Tournament information
- Dates: 22–28 May 1982
- Venue: Pontin's
- City: Prestatyn
- Country: Wales
- Organisation: WPBSA
- Format: Non-Ranking event
- Total prize fund: £10,500
- Winner's share: £3,500

Final
- Champion: Steve Davis
- Runner-up: Ray Reardon
- Score: 9–4

= 1982 Pontins Professional =

The 1982 Pontins Professional was the ninth edition of the professional invitational snooker tournament which took place between 22 and 28 May 1982 at Pontin's in Prestatyn, Wales.

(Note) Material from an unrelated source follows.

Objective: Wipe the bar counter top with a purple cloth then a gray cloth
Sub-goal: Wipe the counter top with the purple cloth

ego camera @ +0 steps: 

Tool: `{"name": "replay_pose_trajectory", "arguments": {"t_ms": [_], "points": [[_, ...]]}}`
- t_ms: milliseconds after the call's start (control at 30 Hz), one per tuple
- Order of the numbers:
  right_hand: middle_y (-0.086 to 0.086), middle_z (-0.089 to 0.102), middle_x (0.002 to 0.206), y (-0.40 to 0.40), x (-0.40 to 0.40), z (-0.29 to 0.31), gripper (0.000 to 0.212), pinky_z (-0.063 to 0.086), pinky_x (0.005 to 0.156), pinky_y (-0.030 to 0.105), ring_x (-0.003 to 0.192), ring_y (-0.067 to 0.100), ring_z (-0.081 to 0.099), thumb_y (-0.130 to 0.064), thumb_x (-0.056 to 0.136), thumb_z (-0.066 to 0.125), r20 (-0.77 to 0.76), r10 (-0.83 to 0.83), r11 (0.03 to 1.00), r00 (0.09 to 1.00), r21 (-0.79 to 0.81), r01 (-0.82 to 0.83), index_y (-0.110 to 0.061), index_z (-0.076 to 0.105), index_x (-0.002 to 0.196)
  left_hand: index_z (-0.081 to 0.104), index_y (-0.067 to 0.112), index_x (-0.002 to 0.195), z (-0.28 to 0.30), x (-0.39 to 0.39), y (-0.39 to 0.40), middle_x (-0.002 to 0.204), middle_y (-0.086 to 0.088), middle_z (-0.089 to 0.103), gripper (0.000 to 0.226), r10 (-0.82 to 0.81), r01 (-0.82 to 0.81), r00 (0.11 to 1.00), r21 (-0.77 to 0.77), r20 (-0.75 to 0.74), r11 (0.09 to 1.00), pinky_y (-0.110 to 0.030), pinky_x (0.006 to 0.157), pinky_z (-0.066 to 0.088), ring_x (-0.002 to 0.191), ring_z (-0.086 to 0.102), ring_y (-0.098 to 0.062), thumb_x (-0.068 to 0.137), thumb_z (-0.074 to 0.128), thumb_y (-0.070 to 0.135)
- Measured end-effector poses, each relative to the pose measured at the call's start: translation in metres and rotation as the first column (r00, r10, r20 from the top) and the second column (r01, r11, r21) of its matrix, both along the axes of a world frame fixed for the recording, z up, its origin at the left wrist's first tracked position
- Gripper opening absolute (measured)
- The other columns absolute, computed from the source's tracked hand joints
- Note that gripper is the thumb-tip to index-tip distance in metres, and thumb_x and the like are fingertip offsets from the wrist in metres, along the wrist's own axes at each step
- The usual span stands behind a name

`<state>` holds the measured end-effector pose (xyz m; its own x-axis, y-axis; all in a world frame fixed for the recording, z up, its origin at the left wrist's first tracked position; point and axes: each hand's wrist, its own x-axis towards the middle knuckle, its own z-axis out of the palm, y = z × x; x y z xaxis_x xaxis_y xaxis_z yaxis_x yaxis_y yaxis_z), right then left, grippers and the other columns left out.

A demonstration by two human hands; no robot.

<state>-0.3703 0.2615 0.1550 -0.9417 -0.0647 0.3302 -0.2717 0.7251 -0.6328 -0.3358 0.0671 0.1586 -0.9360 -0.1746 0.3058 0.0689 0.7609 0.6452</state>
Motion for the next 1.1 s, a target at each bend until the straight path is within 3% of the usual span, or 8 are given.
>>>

The tournament featured eight professional players. The quarter-final matches were contested over the best of 11 frames, the semi-final matches over the best of 13 frames, and the final over the best of 17 frames. Reigning world snooker champion Alex Higgins lost 0–6 to Ray Reardon in the quarter-finals. Reardon made breaks of 66, 59, 54, 50, 79, 36, and 68 on his way to whitewashing Higgins.

Steve Davis won the event, beating Ray Reardon 9–4 in the final. Davis took a 4–0 lead with breaks of 53, 68, 40 and 58. Reardon won the next two frames, compiling breaks of 64 and 44 in the fifth frame, and 51 in the sixth frame. Davis extended his lead to 5–2, and then Reardon won the next two frames, reducing Davis' lead to one frame at 5–4. Davis then took the next four frames, making breaks of 45, 46, 55 and 69, to win the match.

Davis received £3,500 prize money as winner, with Reardon receiving £2,000 as runner-up. Losing semi-finalists were paid £1,000, and losing quarter-finalists received £750.